The Regex Match Extractor lets you run your own regular expression against any block of text and returns every match it finds, one per line. Instead of guessing whether a pattern works, you paste your text, type your expression, and immediately see the complete list of matches, making the tool equally useful for extracting data and for testing and refining a pattern.
It supports the standard regular expression flags and an optional capture-group mode that returns the contents of your parentheses instead of the whole match, which is ideal when you want just a specific piece of each result. Invalid patterns are handled gracefully with a clear error message rather than a crash, so experimenting is safe and fast.
All matching runs in your browser using the native JavaScript regular expression engine, so nothing you paste is uploaded or stored. Developers, data wranglers, and anyone who needs to pull structured fragments out of messy text can iterate on a pattern and export the results without leaving the page.
Features
- Runs any user-supplied regular expression against your text and lists every match, one per line.
- Accepts standard flags such as case-insensitive, multiline, and dotall to fine-tune matching behaviour.
- Offers a capture-group mode that returns the contents of your parentheses instead of the full match.
- Automatically applies the global flag so all matches are collected rather than just the first one.
- Catches invalid patterns and shows a clear error message instead of failing silently or crashing.
- Reports how many matches were found so you can confirm a pattern behaves the way you expect.
- Exports the matches to a TXT file or copies them to the clipboard for use elsewhere.
How to use Regex Match Extractor
- Paste the text you want to search into the main input box.
- Type your regular expression pattern into the pattern field, without the surrounding slashes.
- Add any flags such as i for case-insensitive or m for multiline into the flags field.
- Enable capture-group mode if you want the parenthesised part of each match instead of the whole match.
- Read the list of matches and check the match count to verify the pattern is working correctly.
- Copy the results or export them to a TXT file once the pattern extracts exactly what you need.
Benefits
- Developers extract IDs, codes, or tokens from logs and dumps using a single tailored pattern.
- Data analysts pull structured fragments out of unstructured text without writing a full script.
- Anyone learning regular expressions gets instant feedback while refining a tricky pattern.
- QA engineers verify that content matches an expected format by counting and reviewing matches.
- Writers and editors find every occurrence of a complex textual pattern in a large document.
- Local processing keeps sensitive text and log data private on your own device at all times.

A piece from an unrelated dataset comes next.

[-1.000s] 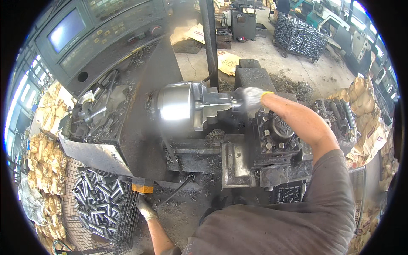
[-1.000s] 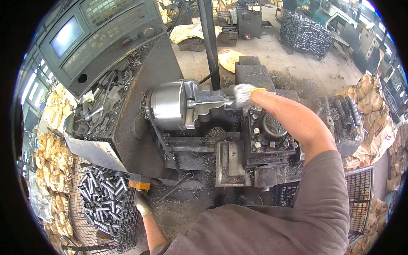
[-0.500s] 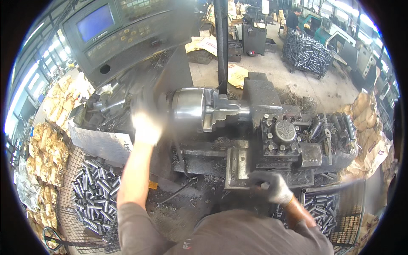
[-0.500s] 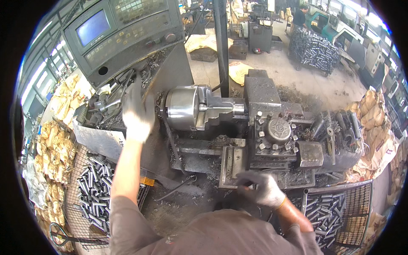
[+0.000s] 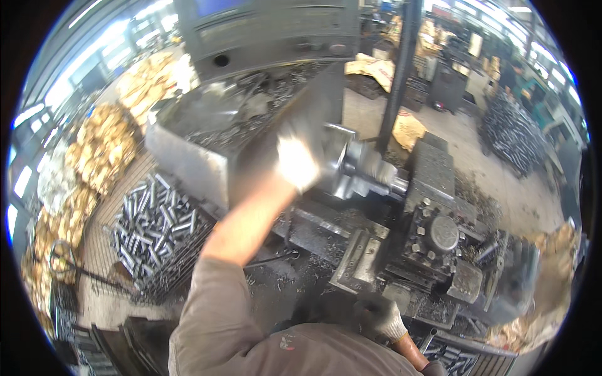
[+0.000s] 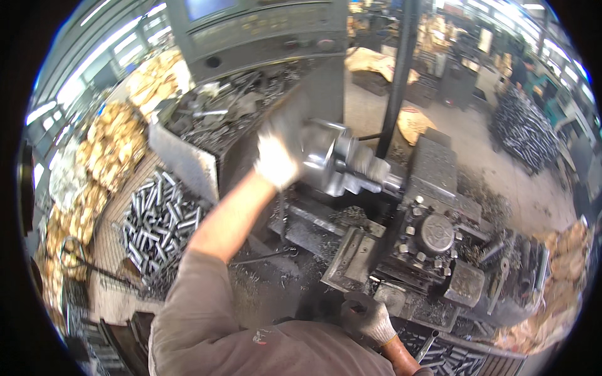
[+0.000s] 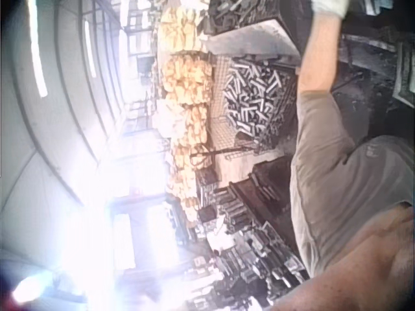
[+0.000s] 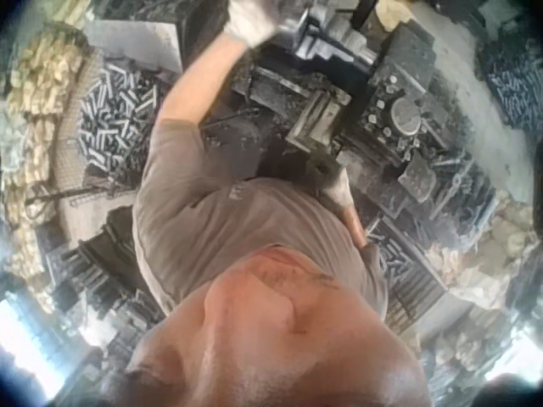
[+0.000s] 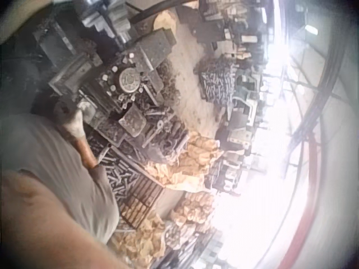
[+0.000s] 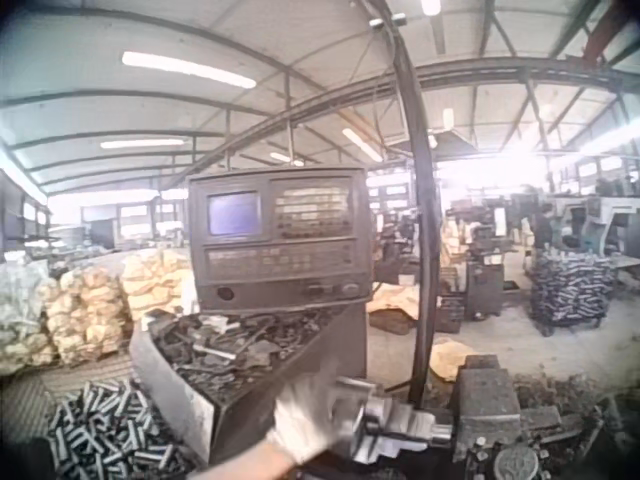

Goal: The person repeatedly loads cylindrical metal blanks into a lathe chuck, operates the machine controls, and removes the finished parts. They place the processed metal pieces into a wire basket nearby.

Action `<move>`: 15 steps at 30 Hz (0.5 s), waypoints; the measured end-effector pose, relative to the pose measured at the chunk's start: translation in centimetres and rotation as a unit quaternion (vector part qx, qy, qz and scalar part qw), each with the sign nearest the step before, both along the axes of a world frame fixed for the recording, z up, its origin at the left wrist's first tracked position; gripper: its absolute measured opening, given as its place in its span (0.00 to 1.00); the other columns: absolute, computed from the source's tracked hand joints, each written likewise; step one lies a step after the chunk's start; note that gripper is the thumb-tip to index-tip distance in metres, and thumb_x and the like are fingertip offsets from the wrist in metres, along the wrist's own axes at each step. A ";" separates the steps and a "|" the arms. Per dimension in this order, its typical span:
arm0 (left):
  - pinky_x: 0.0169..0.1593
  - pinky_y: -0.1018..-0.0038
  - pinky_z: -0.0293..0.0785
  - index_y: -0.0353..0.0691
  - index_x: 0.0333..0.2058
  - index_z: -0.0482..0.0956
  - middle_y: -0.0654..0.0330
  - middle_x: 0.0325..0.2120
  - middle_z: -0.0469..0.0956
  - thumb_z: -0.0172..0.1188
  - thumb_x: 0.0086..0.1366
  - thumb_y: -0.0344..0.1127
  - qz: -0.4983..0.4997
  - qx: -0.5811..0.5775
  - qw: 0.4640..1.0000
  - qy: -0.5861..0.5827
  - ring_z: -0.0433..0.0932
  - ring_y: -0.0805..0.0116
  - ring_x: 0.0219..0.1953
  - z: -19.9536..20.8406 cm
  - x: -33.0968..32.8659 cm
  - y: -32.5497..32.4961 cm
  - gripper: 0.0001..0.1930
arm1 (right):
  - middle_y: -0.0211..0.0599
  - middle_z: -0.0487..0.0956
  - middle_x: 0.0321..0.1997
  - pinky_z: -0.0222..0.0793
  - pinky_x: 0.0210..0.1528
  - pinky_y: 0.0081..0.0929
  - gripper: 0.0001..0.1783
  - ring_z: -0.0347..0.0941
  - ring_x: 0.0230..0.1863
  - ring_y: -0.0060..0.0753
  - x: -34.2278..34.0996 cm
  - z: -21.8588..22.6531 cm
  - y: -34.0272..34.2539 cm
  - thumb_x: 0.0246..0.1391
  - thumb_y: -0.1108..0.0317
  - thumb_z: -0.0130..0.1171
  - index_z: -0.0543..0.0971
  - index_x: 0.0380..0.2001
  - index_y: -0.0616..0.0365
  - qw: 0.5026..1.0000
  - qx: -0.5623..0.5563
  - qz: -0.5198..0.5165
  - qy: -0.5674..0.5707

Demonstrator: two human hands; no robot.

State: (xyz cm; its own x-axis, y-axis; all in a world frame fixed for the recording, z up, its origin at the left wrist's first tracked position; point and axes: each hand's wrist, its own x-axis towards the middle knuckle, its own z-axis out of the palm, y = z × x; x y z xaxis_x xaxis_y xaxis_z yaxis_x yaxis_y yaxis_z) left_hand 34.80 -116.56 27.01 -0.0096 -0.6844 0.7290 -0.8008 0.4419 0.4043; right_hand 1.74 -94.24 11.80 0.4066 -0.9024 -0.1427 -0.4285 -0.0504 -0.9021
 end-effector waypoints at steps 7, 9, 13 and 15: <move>0.49 0.54 0.84 0.47 0.53 0.84 0.46 0.45 0.87 0.66 0.68 0.48 0.233 0.483 0.832 0.145 0.86 0.41 0.48 -32.9 2.8 36.7 0.19 | 0.44 0.89 0.37 0.84 0.43 0.29 0.17 0.88 0.37 0.29 8.8 -2.0 -1.7 0.59 0.71 0.70 0.85 0.51 0.64 0.943 -0.106 0.316 0.001; 0.58 0.56 0.81 0.48 0.59 0.83 0.46 0.53 0.86 0.63 0.71 0.54 0.366 0.491 0.722 0.322 0.83 0.47 0.59 -38.5 2.7 50.9 0.24 | 0.43 0.89 0.36 0.84 0.43 0.28 0.17 0.87 0.36 0.28 12.4 -3.2 -0.4 0.60 0.71 0.70 0.85 0.51 0.64 0.923 -0.101 0.369 -0.029; 0.53 0.56 0.83 0.46 0.54 0.86 0.46 0.47 0.88 0.60 0.70 0.59 0.693 0.474 0.354 0.412 0.88 0.49 0.53 -46.0 -4.3 81.5 0.26 | 0.40 0.90 0.37 0.84 0.46 0.30 0.19 0.88 0.39 0.29 21.8 -3.5 6.5 0.59 0.68 0.70 0.85 0.52 0.64 0.858 -0.032 0.509 0.057; 0.45 0.51 0.81 0.33 0.44 0.86 0.41 0.39 0.88 0.61 0.70 0.51 0.751 0.139 0.257 0.592 0.89 0.48 0.43 -46.5 -12.3 91.9 0.23 | 0.40 0.91 0.38 0.84 0.49 0.29 0.20 0.89 0.40 0.31 26.2 -4.2 11.9 0.59 0.65 0.70 0.85 0.52 0.63 0.804 -0.040 0.590 0.070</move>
State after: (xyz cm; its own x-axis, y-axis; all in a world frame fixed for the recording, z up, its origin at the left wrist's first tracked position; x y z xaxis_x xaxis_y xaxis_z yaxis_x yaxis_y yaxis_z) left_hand 22.49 -24.68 -19.54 0.5335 0.7056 -0.4664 0.7740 -0.1849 0.6056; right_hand 27.93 -82.30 7.56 0.9707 0.0901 -0.2226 -0.1377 -0.5508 -0.8232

Regular expressions are a compact language for describing text patterns, and they excel at extraction tasks that would otherwise require custom code. With this tool you can match things like phone numbers, ticket references, hashtags, or any structured token, and get them all back as a clean list. The global flag is applied automatically, so you never have to remember to add it just to collect every occurrence.
Capture groups make the tool far more precise. By wrapping part of your pattern in parentheses and enabling capture-group mode, you can return only the piece you care about, for example the number inside a code or the domain inside an email, rather than the entire match. When multiple groups are present, each captured value is returned, letting you slice structured text into exactly the fragments you need.
Safety and privacy are built in. Invalid patterns are caught and reported with the underlying error message, so a stray bracket produces guidance rather than a broken page, and an internal guard prevents runaway matching on pathological patterns. Because everything runs locally in your browser with the native engine, your text and pattern are never uploaded, making the tool safe for confidential logs and proprietary data.